This is an archive for Team Project done in Data Science Lecture held in Yonsei. I focus on crawling using Selenium (done in Python), lyric analysis with basic NLP (done in Python), EDA (done in R), linear regression (done in R) and clustering (done in R).
This repository contains 5 code files, 2 in Python and 3 in R. I recently added Word2Vec folder to upload code written for Word2Vec with Python.
The analysis was carried out in following timeline.
Data was crawled from Korean music streaming website: https://www.melon.com/
I was able to complete the code by help of this posting(http://baekse.me/Melon-Chart-Crawling/). Refer to this original posting of crawling using Selenium as you wish.
Note that the main difference is soup = BeautifulSoup(html, "html.parser")
and soup = BeautifulSoup(html, "lxml")
. I came across the fact that recent websites are written in lxml format and it cause less trouble to use lxml especially accessing lyric information.
Utilizing NRC Lexicon, scores on sentimnets such as anger, anticipation, disgust etc. was calculated. I got the Lexicon dictionary on this website(https://saifmohammad.com/WebPages/NRC-Emotion-Lexicon.htm) where they have Lexicon translated in various language(original study was done in English language).

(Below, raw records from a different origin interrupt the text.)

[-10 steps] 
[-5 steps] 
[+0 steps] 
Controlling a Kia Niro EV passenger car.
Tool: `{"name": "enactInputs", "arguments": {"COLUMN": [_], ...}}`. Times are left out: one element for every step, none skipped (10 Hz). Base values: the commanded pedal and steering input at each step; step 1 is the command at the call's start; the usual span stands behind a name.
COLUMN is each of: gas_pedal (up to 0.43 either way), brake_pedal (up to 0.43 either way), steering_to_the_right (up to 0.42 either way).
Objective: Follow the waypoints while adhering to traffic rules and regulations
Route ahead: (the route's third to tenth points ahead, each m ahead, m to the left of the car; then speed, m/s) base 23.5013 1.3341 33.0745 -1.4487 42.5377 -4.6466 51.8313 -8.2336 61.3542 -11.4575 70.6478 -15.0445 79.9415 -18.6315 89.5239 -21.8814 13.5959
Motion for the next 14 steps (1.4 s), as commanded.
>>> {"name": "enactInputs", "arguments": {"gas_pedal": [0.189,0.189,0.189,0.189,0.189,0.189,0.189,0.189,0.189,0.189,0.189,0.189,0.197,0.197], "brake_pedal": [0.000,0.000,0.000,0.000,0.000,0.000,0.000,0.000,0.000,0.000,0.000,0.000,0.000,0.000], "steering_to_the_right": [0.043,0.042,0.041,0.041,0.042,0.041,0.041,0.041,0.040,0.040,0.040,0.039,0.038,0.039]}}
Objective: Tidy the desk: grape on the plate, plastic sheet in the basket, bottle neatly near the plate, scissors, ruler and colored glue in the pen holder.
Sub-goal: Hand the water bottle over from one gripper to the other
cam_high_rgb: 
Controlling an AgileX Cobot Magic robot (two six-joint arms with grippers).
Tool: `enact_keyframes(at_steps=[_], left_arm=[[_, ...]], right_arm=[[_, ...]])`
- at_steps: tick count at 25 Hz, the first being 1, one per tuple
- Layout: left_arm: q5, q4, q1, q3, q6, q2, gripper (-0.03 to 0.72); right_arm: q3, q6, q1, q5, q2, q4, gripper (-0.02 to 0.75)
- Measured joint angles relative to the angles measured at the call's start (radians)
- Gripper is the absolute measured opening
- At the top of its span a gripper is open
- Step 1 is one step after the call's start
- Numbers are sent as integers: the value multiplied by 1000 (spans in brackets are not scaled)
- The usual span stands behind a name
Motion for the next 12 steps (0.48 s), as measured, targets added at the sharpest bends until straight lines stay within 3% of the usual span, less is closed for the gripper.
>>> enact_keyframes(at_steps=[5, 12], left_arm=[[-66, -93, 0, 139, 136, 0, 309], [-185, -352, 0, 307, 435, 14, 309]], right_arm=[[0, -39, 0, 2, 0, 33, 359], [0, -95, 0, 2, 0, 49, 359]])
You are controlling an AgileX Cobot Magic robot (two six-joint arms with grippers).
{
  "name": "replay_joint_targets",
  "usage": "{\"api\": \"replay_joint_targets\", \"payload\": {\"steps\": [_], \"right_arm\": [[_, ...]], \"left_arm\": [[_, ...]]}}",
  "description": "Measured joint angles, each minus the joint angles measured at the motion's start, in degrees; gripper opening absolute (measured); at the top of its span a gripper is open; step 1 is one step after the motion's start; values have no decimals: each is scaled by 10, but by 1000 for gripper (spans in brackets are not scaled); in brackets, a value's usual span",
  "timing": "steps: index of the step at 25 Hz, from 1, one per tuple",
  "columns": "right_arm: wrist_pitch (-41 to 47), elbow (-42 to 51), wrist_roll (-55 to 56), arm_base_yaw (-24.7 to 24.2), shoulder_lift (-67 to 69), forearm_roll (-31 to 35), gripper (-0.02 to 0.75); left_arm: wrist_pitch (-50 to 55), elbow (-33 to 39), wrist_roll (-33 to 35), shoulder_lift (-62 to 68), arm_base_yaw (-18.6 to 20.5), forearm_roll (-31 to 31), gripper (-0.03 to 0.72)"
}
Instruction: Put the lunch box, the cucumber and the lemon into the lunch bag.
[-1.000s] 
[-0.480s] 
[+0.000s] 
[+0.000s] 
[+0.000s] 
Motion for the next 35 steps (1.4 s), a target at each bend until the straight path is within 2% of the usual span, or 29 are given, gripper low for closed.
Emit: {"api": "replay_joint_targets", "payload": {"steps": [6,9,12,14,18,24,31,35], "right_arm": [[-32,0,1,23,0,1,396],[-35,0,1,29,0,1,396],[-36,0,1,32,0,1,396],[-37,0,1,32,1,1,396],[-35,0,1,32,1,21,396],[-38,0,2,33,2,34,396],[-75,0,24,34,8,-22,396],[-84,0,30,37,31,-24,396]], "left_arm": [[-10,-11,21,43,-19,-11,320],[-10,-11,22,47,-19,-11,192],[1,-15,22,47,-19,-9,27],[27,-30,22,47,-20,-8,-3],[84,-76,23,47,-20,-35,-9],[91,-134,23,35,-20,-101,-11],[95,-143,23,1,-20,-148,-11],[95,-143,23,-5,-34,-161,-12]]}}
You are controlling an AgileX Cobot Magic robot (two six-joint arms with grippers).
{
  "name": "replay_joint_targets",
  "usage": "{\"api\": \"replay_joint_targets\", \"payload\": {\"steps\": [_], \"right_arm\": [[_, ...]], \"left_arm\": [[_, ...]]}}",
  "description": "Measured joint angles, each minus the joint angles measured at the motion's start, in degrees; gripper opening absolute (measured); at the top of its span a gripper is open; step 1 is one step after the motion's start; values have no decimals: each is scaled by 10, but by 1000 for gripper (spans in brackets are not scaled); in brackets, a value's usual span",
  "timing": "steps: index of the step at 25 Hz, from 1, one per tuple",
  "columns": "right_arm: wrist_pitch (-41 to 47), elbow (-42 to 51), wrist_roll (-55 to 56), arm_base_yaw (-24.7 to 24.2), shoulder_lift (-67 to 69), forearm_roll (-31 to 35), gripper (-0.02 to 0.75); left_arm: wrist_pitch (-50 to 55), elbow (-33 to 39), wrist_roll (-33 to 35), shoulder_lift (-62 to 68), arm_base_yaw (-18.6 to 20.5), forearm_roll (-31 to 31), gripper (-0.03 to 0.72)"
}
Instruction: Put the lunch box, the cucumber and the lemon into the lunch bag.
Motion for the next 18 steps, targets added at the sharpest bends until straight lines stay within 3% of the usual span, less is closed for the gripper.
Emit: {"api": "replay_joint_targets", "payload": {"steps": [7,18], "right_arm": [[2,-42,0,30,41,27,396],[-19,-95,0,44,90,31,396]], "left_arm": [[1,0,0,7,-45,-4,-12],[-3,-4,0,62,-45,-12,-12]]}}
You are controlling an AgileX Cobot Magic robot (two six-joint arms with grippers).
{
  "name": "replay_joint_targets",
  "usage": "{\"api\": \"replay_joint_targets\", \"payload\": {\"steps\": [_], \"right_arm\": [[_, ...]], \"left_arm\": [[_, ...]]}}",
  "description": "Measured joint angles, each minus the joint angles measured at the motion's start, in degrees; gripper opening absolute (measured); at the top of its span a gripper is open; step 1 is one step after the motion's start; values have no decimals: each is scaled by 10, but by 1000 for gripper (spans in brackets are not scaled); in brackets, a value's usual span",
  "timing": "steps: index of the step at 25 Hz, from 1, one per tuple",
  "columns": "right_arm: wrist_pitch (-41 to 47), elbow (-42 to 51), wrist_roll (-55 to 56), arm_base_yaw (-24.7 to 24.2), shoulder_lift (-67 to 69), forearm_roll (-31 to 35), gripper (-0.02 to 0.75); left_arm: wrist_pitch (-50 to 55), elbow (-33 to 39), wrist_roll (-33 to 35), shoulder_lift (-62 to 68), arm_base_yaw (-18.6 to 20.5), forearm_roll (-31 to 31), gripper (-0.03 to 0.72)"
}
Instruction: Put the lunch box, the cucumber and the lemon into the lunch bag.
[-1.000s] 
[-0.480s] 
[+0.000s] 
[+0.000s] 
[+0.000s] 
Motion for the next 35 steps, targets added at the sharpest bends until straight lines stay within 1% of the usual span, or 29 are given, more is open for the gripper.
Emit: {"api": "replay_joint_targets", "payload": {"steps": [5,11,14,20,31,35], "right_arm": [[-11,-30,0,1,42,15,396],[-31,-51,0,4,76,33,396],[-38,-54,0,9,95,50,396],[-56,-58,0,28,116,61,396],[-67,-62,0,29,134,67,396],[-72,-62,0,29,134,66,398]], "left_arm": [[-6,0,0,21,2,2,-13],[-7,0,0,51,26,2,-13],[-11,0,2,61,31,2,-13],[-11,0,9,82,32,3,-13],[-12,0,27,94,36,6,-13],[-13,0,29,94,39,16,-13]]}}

Here, I included EDA and visualization on Dataset created at step 2. You can refer to this intermediate processed dataset with df_input.csv
and I have also included the ouput as df.csv
on my repository. Extra csv file called df_rank.csv
is used while EDA was carried out. I have created several new variables in EDA process.
This blog (https://junhewk.github.io/text/) helped me out alot.
Taking df.csv
as an input, I carry out linear regression analysis.
Taking df.csv
as an input as well, k-prototpye clustering was done to group similar musics. K-prototype clustering is a combination of traditional K-means and K-mode. It is used to clustering data cases that have both numerical and categorical variables.
Take a loot at these paper if you're interested in math used in K-prototype algorithm:
- http://www.cs.ust.hk/~qyang/Teaching/537/Papers/huang98extensions.pdf
- https://arxiv.org/ftp/cs/papers/0603/0603120.pdf
I'll upload Word2Vec analysis carried out in python to this folder. Word2Vec analysis will take df.csv
as an input dataframe. (will be updated)